The difference between NFT and second-hand trading is that NFT does not have the problem of frictional losses, and what you see is what you get.

With this in mind, let’s look back at the three platforms:

  • OpenSea: In the early days, OpenSea grasped the two cores of “Greater” and “Better”, and carried out long-term accumulation around the product itself. In an underdeveloped market, an easy-to-use platform will naturally attract high-quality products and traders, resulting in the flywheel effect described above. OpenSea eventually grew into a giant, and is now very solid, thanks to its unshakable collection of varieties, almost every NFT discussed on the market can be found on OpenSea, and usually at reasonable prices.
  • LooksRare: Efforts have been made on the two cores of “Faster” and “More economical” that OpenSea does not pay much attention to, in order to break the monopoly of OpenSea. Now it seems that the effect is remarkable. But this efficiency comes at the cost of trust to a certain extent. While the project cash out through WETH, it also creates natural obstacles for itself in the two development paths of “Greater” and “Better”.
  • X2Y2: The core idea is to try to catch up with OpenSea as quickly as possible on “Greater” and “Better” through a good incentive model. Supplemented by “More economical”, combined with the advantages of small volume, it can quickly make up for the pain points of “Faster” in the later stage.

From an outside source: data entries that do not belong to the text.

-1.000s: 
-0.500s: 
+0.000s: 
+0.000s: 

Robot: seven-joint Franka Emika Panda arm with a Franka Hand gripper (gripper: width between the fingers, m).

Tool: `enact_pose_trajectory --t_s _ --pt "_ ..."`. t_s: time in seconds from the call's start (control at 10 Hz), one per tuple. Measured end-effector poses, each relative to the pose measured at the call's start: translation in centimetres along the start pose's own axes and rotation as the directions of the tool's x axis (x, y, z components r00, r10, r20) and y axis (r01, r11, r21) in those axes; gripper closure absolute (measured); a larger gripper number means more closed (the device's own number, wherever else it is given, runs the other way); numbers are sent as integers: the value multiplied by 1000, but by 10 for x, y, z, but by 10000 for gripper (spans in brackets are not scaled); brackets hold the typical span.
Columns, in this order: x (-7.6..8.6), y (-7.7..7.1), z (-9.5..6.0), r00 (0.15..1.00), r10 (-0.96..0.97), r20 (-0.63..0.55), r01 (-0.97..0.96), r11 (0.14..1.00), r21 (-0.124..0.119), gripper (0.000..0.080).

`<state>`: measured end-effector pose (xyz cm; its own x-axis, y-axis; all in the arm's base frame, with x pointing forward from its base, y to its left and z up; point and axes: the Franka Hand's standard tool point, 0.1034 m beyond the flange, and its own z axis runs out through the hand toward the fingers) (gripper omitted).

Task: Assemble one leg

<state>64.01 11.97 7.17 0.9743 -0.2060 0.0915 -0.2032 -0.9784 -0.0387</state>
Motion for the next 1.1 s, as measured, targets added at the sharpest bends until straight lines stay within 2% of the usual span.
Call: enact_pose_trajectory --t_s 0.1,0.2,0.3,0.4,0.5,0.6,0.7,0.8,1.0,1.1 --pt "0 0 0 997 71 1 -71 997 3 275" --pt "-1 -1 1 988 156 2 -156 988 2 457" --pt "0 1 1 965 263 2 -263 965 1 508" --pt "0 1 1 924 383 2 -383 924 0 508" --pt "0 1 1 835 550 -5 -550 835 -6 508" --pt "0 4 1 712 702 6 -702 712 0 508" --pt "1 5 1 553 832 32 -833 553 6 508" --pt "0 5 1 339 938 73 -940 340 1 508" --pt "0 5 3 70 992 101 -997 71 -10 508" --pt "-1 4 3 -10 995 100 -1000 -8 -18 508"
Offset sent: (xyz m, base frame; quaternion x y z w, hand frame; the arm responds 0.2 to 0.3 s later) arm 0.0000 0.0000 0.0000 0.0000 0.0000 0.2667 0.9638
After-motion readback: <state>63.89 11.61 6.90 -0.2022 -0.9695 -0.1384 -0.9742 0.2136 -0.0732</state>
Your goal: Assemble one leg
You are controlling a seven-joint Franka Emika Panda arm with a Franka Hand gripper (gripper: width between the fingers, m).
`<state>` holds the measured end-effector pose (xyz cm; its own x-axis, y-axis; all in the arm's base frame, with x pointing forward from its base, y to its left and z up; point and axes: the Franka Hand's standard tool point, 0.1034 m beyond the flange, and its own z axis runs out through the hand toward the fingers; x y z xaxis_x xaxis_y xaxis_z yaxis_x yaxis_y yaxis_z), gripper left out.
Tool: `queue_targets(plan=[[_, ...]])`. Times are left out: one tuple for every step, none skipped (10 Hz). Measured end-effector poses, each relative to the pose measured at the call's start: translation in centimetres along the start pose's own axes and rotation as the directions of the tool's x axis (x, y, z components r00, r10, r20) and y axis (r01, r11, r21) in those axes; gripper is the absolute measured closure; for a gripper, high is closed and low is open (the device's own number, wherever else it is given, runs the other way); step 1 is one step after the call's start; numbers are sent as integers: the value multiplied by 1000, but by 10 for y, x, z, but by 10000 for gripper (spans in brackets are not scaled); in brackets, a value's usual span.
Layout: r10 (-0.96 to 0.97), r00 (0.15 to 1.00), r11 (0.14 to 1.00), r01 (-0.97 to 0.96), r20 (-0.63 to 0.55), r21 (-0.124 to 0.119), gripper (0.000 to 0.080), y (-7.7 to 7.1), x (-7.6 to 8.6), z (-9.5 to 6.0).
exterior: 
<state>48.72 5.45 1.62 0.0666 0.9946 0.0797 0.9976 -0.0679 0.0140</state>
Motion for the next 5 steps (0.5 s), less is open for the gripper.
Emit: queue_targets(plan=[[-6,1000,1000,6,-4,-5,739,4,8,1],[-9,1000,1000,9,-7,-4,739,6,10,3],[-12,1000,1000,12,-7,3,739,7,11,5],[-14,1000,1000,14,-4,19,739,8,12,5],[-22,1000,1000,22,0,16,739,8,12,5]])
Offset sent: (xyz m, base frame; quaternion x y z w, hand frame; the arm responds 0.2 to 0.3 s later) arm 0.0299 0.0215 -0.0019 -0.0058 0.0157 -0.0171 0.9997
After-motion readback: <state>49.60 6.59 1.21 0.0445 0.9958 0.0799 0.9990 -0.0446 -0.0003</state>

At present, X2Y2 has clearly grasped the core of the development of NFT trading platforms, that is, products. Players like LooksRare that rely solely on the wash trading will ultimately be short-lived, no matter how large the early user base is and how hot the marketing is. because these so-called “trading volumes” do not bring real value to platform users.

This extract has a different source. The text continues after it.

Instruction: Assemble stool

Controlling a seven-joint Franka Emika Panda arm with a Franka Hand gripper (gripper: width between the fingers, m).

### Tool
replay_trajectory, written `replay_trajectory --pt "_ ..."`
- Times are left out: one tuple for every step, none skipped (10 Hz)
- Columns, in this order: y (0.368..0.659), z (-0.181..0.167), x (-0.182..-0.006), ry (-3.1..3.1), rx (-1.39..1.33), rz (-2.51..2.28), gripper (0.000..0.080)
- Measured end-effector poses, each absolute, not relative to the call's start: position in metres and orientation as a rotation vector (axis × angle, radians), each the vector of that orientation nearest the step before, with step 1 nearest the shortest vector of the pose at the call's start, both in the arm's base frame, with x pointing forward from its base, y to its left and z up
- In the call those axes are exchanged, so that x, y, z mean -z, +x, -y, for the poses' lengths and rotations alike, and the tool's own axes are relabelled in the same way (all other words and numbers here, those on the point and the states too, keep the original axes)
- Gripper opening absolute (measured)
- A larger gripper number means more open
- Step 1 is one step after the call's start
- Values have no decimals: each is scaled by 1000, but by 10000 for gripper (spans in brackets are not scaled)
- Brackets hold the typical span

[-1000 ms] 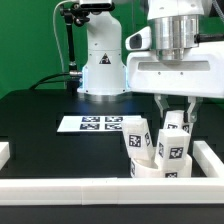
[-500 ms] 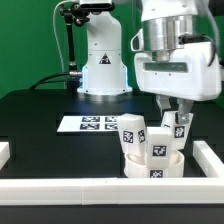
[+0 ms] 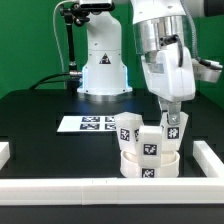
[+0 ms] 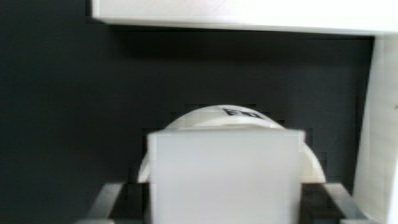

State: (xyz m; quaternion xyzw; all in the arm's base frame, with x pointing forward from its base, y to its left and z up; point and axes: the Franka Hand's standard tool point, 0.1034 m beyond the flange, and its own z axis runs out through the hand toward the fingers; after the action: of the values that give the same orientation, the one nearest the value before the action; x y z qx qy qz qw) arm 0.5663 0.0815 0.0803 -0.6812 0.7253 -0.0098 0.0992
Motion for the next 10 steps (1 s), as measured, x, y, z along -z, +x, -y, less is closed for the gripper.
replay_trajectory --pt "566 -82 -80 -1946 19 -2206 340" --pt "566 -82 -80 -1912 14 -2235 340" --pt "566 -81 -80 -1829 1 -2295 340" --pt "567 -77 -80 -1695 -15 -2363 340" --pt "568 -77 -81 -1587 -32 -2426 340" --pt "567 -79 -81 -1514 -41 -2471 340" --pt "567 -80 -80 -1397 -51 -2539 340" --pt "567 -83 -80 -1312 -64 -2586 340" --pt "567 -83 -80 -1285 -68 -2600 340" --pt "567 -82 -80 -1197 -78 -2640 340"
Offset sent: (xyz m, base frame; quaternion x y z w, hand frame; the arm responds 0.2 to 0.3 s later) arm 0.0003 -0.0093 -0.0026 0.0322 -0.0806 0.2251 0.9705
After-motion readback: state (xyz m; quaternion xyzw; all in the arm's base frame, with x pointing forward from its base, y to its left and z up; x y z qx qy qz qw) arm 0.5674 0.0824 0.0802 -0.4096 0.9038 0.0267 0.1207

At this point, X2Y2 is very similar to the early OpenSea. Its long-term vision and patience in polishing products destined it to eventually be rewarded by the market, an ongoing process.

X2Y2 is also telling an incremental narrative, contributing to the interests of the early stage to attract more users to participate in the platform economy. High-quality NFT plus reasonable prices will benefit more users. In this process, the platform team survives only with fees and delivers more resources to the parts required for the development of the platform.

But no one can be sure, a good original intention, an experienced technical team, and an excellent economic model will definitely bring success, they just increase the probability of the project surviving.